#### RECORD EXCERPTS:
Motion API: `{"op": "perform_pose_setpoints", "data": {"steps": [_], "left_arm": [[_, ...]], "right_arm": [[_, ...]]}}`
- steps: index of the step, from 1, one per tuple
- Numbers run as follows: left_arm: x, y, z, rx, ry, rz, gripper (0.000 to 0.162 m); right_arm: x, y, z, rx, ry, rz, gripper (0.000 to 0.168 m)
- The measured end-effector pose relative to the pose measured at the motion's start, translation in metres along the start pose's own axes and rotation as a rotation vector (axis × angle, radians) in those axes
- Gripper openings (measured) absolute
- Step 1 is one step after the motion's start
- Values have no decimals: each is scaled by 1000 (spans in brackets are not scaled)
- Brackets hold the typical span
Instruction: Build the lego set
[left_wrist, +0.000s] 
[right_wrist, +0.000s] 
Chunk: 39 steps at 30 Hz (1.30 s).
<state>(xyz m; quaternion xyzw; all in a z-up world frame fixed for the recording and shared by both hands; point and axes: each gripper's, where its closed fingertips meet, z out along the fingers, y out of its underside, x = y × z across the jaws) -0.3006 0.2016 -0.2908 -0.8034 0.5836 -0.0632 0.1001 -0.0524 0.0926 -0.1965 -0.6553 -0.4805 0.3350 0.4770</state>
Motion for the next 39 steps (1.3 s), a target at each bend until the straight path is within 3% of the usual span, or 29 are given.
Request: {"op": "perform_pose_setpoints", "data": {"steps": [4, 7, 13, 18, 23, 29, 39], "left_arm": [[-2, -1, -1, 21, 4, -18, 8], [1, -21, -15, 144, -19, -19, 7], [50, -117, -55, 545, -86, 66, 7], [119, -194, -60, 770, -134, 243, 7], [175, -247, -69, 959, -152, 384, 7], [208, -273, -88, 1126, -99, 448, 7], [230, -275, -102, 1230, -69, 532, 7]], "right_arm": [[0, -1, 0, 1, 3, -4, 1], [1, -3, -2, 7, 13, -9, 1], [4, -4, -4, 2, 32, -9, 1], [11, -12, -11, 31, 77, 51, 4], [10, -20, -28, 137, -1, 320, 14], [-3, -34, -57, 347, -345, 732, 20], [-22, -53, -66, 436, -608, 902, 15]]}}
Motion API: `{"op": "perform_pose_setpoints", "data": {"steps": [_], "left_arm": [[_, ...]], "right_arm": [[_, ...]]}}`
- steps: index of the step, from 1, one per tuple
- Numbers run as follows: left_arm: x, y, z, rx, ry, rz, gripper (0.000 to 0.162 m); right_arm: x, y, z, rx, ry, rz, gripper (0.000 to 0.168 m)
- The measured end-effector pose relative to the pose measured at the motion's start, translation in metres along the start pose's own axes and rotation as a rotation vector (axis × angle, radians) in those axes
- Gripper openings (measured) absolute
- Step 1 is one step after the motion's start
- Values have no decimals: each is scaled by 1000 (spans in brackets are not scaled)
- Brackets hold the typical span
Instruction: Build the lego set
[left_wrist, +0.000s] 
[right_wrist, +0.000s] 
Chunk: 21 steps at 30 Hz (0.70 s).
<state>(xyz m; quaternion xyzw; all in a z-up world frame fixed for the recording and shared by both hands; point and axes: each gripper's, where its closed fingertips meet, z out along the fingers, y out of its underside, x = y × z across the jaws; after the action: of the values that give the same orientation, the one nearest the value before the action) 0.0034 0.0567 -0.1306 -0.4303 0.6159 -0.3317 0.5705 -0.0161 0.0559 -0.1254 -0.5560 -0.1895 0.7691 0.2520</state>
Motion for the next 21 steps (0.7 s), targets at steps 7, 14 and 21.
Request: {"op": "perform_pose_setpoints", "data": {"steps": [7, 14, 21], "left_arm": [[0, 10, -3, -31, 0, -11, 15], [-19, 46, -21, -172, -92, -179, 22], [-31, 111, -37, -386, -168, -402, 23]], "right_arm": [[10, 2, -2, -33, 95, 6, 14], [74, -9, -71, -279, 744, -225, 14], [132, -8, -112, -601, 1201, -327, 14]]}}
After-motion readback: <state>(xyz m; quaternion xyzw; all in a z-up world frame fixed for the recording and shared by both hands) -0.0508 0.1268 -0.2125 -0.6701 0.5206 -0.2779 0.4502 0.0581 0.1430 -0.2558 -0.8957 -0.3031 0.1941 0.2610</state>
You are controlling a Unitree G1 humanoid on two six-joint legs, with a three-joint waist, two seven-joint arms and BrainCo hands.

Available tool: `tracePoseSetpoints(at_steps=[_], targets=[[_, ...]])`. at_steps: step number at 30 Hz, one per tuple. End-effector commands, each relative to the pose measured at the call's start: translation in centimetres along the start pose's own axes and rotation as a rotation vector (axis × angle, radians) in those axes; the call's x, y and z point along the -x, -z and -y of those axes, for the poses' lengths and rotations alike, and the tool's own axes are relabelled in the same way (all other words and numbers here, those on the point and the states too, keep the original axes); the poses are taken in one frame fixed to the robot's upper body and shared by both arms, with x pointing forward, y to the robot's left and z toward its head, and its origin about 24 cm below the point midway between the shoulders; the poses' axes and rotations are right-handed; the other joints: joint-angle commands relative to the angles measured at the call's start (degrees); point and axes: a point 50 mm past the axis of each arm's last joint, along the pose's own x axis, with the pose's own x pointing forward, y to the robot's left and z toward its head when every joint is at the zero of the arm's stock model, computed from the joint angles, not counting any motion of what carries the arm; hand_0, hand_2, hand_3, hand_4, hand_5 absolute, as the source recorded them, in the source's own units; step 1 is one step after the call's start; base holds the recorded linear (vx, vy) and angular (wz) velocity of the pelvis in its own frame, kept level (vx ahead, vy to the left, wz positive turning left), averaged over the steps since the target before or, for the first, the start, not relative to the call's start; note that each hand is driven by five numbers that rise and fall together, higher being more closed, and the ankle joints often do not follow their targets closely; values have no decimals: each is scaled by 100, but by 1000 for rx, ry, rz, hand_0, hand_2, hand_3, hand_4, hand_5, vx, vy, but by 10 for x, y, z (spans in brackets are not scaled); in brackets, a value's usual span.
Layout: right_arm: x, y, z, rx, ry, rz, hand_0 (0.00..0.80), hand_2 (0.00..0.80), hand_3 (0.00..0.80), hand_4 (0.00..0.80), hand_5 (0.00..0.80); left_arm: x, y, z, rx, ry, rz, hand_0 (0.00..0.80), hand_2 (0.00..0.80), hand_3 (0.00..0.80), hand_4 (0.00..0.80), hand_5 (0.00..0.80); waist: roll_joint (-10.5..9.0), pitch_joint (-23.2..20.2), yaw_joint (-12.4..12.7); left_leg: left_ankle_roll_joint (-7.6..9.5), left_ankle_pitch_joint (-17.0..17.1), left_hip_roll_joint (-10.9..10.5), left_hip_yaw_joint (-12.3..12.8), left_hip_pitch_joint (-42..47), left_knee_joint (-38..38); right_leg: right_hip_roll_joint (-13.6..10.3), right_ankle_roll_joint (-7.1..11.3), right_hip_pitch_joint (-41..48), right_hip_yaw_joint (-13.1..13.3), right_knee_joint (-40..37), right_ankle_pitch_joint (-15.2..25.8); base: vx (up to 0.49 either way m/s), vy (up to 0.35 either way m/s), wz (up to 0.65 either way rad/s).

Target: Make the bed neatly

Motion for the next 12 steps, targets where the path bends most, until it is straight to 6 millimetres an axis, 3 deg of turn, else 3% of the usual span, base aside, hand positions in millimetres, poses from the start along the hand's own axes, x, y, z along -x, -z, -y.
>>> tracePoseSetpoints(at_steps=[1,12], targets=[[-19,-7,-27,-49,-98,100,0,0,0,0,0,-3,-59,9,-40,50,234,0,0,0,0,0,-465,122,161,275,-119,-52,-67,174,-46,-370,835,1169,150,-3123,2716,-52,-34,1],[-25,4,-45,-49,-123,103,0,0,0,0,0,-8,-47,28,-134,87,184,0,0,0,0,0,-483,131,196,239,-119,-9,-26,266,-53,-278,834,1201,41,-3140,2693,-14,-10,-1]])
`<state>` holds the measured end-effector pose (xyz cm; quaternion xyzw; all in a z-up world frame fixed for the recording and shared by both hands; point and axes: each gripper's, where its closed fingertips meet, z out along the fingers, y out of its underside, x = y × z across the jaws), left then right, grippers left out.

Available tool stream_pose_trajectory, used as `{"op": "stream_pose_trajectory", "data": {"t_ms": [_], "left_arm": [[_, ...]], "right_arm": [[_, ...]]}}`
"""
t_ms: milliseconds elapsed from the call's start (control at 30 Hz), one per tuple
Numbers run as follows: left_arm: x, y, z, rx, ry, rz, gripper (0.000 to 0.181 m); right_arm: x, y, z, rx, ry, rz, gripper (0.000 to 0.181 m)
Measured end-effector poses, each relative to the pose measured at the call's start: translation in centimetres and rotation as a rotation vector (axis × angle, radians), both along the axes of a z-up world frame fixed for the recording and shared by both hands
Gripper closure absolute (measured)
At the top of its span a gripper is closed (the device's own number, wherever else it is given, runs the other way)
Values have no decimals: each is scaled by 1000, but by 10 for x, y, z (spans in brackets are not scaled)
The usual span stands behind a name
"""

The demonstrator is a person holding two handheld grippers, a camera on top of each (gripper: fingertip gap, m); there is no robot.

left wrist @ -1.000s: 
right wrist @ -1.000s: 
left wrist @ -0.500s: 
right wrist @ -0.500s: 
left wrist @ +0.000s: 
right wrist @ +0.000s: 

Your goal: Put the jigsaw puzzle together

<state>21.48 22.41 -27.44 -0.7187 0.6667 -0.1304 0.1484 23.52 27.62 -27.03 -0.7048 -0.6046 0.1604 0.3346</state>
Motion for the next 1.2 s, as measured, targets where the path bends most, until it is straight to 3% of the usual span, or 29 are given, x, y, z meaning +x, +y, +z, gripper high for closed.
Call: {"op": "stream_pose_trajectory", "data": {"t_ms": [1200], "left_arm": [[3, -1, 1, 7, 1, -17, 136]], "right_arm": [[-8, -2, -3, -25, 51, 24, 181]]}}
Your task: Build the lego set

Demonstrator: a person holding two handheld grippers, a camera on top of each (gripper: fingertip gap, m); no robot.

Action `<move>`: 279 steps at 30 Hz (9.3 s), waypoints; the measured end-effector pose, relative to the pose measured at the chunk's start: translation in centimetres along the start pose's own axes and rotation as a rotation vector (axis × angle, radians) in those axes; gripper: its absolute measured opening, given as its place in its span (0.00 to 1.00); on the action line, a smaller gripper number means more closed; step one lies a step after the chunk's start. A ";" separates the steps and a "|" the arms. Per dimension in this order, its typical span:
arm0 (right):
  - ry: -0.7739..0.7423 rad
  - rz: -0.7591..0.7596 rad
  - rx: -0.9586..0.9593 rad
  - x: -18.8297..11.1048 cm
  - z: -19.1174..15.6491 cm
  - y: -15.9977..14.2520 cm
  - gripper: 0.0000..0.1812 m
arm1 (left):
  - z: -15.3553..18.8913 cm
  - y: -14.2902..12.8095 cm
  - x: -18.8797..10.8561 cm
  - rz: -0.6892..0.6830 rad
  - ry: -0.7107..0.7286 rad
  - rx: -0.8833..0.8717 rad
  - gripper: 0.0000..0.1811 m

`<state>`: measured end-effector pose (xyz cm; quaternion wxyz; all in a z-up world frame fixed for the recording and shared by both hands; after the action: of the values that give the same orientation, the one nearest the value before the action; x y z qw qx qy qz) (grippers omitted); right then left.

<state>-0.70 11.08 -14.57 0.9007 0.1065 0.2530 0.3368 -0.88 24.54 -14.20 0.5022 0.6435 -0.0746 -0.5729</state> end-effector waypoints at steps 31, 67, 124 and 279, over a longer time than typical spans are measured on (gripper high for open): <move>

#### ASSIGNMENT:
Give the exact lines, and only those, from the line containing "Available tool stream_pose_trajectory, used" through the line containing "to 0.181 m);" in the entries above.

#### EXERCISE RESULT:
Available tool stream_pose_trajectory, used as `{"op": "stream_pose_trajectory", "data": {"t_ms": [_], "left_arm": [[_, ...]], "right_arm": [[_, ...]]}}`
"""
t_ms: milliseconds elapsed from the call's start (control at 30 Hz), one per tuple
Numbers run as follows: left_arm: x, y, z, rx, ry, rz, gripper (0.000 to 0.181 m); right_arm: x, y, z, rx, ry, rz, gripper (0.000 to 0.181 m)

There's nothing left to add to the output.